I’ll also share a few thoughts about why I’m still extremely bullish about the continued digitization of immigration compliance, specifically the niche I’m focused on - electronic labor condition application (LCA) posting and electronic public access files (PAFs).
So, what’s the latest movement in immigration tech?
Immigration tech update
It’s one thing for us immigration nerds to be excited about new industry tech, but when the broader business world shows interest in the immigration tech space, whether through investment, acquisition or even just broader adoption, that’s something to celebrate. Over the last year and a half, there have been at least a handful of developments in this arena, and here they are.
- Legalpad. When I first covered Legalpad in January 2019, this immigration tech startup had already raised an impressive $2.1 million. Well guess what? A year later, January 8, 2020, it was announced that they raised another round, this time a whopping $10 million! Legalpad was originally singularly focused on automating the H-1B visa process but they’ve since expanded to cover O-1 and B-1 visa applications as well as EB-1 and EB-2 green card applications.

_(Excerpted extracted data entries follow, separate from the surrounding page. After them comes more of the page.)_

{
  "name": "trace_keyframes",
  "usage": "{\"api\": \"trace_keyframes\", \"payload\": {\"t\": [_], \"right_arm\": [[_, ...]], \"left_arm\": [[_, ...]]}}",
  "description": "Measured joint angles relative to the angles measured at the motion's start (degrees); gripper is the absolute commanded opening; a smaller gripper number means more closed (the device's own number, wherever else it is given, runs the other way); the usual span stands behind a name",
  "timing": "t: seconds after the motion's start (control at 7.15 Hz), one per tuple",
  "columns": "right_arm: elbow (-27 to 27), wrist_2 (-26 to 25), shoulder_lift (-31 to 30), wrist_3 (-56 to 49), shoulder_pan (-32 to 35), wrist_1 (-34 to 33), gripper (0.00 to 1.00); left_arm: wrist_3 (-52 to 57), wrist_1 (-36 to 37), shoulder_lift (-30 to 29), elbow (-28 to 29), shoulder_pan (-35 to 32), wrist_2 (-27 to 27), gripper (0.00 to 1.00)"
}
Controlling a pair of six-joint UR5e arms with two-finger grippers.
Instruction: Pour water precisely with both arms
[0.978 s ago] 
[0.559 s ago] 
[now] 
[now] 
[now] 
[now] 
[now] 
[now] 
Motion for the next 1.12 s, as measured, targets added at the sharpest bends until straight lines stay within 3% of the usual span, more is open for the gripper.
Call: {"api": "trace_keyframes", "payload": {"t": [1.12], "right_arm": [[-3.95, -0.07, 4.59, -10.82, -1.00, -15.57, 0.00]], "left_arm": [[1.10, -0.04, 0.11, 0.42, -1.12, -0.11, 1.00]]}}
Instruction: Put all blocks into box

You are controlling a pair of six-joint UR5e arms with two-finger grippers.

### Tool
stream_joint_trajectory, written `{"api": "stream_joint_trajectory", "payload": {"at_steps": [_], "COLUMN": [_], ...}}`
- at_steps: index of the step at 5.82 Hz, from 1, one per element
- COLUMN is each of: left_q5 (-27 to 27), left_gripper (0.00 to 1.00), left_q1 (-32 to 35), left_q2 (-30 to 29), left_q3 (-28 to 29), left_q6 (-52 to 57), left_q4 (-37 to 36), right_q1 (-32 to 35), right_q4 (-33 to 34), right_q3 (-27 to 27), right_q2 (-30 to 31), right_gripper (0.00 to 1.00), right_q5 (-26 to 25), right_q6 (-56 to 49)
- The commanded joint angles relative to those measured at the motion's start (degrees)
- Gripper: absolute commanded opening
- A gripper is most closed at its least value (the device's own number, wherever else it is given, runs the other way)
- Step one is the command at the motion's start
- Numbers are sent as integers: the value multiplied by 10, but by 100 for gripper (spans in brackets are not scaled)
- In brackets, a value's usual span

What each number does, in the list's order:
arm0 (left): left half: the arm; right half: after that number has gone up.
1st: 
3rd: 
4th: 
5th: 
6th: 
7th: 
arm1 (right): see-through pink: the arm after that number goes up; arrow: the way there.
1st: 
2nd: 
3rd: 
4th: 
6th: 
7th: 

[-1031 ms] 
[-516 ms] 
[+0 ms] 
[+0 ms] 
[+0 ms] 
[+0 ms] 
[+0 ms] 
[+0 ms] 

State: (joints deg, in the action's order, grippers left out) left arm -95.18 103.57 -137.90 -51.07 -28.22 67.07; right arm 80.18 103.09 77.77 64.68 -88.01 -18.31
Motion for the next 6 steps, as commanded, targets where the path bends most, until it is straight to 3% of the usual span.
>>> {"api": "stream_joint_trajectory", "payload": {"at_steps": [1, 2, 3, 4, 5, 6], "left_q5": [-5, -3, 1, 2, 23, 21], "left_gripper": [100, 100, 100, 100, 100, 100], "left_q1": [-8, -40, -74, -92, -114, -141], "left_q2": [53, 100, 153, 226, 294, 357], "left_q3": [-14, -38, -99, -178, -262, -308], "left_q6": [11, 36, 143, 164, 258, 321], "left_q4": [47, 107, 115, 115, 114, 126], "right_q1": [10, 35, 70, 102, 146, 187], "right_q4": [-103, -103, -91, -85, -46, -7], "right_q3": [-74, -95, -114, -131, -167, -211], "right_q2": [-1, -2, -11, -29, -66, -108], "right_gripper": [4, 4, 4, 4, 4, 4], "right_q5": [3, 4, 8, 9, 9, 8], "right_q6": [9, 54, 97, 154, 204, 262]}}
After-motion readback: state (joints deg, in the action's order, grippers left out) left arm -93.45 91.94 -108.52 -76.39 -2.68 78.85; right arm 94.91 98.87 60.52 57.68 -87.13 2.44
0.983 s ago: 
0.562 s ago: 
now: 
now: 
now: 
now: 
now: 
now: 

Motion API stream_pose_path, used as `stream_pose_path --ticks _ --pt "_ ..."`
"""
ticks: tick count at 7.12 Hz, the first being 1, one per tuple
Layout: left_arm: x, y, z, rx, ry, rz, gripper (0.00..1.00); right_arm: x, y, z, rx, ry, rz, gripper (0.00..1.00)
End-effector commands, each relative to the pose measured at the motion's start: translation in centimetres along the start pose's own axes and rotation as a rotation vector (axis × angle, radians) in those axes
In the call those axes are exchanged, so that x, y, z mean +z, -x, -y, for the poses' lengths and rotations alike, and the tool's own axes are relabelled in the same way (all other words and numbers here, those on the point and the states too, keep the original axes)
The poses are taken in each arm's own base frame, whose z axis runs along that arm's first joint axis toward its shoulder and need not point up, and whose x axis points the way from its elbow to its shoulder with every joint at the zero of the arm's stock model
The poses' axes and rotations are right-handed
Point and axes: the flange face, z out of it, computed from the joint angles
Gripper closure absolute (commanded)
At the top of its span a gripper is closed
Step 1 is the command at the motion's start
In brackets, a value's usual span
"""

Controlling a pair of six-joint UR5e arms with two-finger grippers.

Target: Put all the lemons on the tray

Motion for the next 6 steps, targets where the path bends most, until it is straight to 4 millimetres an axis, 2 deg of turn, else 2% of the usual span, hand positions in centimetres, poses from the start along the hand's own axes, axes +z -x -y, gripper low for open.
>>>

- Boundless. Same thing with Boundless, who had raised a $3.5 million seed round back in 2017, but since my last writing they raised another $7.8 million series A! Unlike Legalpad, Boundless is solely focused on individual and family immigration, specifically marriage-based green cards and US citizenship. This new round of funding will allow Boundless “to expand its team and product offerings, as well as build out its content library,” which, according to TechCrunch, sees about 300,000 unique visitors per month.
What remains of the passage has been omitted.